WORK TASK. The output must reproduce each line of the data word for word.
SUPPLIED DATA START
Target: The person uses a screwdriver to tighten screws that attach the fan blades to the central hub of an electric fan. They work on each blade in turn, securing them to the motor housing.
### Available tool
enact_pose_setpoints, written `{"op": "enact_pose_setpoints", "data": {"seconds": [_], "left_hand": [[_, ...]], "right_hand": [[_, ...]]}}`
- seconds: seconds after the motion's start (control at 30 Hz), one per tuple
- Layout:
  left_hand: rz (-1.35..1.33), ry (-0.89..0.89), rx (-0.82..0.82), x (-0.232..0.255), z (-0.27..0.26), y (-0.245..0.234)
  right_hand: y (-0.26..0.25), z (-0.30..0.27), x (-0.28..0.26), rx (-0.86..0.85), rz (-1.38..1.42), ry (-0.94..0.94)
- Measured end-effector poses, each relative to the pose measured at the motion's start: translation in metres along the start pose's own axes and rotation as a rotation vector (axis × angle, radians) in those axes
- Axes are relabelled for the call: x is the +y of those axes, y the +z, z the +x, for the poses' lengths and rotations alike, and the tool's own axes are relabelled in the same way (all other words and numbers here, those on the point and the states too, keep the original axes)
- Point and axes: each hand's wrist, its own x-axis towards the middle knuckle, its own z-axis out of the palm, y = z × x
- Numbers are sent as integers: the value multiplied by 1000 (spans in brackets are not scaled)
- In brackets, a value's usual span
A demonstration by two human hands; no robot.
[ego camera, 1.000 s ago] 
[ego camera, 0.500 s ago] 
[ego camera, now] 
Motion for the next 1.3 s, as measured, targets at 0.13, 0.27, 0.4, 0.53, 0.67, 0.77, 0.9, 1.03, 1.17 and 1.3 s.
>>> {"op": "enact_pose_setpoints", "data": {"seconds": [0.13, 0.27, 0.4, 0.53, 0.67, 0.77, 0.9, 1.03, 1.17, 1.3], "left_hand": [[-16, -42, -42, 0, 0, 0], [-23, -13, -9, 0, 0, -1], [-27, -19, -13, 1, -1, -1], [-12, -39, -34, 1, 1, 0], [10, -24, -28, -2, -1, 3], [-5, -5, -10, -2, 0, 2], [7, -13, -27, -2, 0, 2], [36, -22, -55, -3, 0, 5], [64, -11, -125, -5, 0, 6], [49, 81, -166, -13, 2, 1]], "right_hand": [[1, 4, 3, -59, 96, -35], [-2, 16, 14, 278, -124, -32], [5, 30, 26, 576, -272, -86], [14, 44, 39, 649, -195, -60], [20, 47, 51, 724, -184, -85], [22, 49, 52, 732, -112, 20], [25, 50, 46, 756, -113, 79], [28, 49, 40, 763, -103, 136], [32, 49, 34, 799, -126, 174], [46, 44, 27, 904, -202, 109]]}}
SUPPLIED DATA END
OUTPUT BELOW.
Target: The person uses a screwdriver to tighten screws that attach the fan blades to the central hub of an electric fan. They work on each blade in turn, securing them to the motor housing.
### Available tool
enact_pose_setpoints, written `{"op": "enact_pose_setpoints", "data": {"seconds": [_], "left_hand": [[_, ...]], "right_hand": [[_, ...]]}}`
- seconds: seconds after the motion's start (control at 30 Hz), one per tuple
- Layout:
  left_hand: rz (-1.35..1.33), ry (-0.89..0.89), rx (-0.82..0.82), x (-0.232..0.255), z (-0.27..0.26), y (-0.245..0.234)
  right_hand: y (-0.26..0.25), z (-0.30..0.27), x (-0.28..0.26), rx (-0.86..0.85), rz (-1.38..1.42), ry (-0.94..0.94)
- Measured end-effector poses, each relative to the pose measured at the motion's start: translation in metres along the start pose's own axes and rotation as a rotation vector (axis × angle, radians) in those axes
- Axes are relabelled for the call: x is the +y of those axes, y the +z, z the +x, for the poses' lengths and rotations alike, and the tool's own axes are relabelled in the same way (all other words and numbers here, those on the point and the states too, keep the original axes)
- Point and axes: each hand's wrist, its own x-axis towards the middle knuckle, its own z-axis out of the palm, y = z × x
- Numbers are sent as integers: the value multiplied by 1000 (spans in brackets are not scaled)
- In brackets, a value's usual span
A demonstration by two human hands; no robot.
[ego camera, 1.000 s ago] 
[ego camera, 0.500 s ago] 
[ego camera, now] 
Motion for the next 1.3 s, as measured, targets at 0.13, 0.27, 0.4, 0.53, 0.67, 0.77, 0.9, 1.03, 1.17 and 1.3 s.
>>> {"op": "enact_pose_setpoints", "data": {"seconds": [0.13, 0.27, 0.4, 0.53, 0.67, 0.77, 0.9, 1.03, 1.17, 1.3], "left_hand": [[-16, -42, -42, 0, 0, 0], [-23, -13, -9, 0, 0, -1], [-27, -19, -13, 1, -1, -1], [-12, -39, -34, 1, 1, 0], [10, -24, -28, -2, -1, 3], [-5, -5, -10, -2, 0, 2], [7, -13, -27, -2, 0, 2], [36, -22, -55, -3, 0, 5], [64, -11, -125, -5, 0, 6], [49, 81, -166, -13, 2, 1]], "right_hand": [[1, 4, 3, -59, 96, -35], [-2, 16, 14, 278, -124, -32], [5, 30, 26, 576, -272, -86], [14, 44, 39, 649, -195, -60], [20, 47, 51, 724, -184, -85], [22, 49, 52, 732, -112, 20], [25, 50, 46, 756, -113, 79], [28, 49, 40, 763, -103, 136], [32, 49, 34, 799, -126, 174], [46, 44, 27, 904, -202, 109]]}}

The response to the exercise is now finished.